**Work required:** Within the records below, reproduce without change the lines from the line that has "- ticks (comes" through the line that has "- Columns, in", and only those.

**Information provided:**
----------

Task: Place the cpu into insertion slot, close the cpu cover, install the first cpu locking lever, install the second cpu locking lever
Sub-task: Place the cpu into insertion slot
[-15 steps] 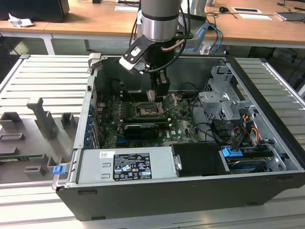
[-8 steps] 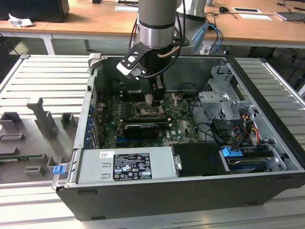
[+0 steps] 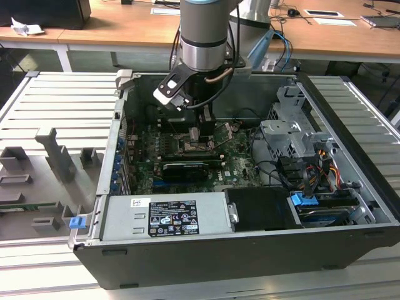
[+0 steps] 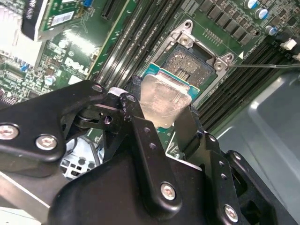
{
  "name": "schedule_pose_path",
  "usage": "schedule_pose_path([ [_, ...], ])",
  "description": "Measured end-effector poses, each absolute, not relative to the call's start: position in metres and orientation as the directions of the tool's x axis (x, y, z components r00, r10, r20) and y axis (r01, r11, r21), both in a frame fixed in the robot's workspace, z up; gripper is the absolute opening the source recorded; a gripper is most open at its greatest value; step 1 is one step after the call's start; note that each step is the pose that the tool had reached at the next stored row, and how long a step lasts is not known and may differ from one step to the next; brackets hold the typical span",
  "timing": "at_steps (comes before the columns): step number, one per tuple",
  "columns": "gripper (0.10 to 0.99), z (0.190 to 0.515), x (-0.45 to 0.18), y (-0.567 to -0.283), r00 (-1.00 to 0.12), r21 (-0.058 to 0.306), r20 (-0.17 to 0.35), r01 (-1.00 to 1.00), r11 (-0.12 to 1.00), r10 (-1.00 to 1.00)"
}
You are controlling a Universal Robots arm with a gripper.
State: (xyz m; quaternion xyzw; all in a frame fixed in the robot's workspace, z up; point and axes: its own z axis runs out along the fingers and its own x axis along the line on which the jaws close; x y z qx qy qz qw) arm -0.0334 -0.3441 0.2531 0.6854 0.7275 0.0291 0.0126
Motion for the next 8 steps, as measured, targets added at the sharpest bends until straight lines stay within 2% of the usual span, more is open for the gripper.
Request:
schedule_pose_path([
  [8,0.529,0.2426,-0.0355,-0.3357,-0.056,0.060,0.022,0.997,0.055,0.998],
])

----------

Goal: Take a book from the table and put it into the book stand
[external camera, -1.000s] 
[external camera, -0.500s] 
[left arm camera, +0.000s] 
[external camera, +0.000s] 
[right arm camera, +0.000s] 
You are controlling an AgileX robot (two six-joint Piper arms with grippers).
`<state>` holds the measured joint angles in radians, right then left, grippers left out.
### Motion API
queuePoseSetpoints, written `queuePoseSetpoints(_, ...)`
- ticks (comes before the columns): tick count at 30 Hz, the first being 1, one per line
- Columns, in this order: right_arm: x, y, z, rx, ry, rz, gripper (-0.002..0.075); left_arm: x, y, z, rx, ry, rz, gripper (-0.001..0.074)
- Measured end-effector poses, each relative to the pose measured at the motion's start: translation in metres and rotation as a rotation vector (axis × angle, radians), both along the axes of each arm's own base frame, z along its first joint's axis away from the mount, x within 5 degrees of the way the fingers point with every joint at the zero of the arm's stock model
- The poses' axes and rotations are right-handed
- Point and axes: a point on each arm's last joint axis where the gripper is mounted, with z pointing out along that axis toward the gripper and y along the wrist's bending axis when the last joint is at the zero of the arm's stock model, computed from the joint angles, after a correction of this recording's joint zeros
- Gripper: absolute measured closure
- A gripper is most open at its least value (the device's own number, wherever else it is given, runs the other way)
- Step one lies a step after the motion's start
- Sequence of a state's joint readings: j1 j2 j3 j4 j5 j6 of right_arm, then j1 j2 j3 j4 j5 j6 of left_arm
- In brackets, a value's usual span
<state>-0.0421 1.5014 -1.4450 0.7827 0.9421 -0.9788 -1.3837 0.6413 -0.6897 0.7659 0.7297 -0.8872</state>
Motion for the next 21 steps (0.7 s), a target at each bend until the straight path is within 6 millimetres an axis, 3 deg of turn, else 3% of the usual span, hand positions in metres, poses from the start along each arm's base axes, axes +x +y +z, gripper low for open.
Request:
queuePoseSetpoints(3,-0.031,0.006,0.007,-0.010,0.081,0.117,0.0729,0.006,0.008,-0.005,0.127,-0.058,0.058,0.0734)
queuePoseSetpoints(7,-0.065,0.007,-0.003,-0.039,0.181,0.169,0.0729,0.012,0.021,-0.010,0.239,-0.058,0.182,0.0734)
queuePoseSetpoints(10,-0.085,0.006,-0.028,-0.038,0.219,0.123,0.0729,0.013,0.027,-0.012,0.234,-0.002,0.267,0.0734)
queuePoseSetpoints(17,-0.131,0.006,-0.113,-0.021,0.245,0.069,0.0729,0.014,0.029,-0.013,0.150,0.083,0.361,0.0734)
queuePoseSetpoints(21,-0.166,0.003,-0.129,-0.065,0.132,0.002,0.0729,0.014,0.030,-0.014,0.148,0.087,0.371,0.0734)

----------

**Response for this exercise:**
- ticks (comes before the columns): tick count at 30 Hz, the first being 1, one per line
- Columns, in this order: right_arm: x, y, z, rx, ry, rz, gripper (-0.002..0.075); left_arm: x, y, z, rx, ry, rz, gripper (-0.001..0.074)

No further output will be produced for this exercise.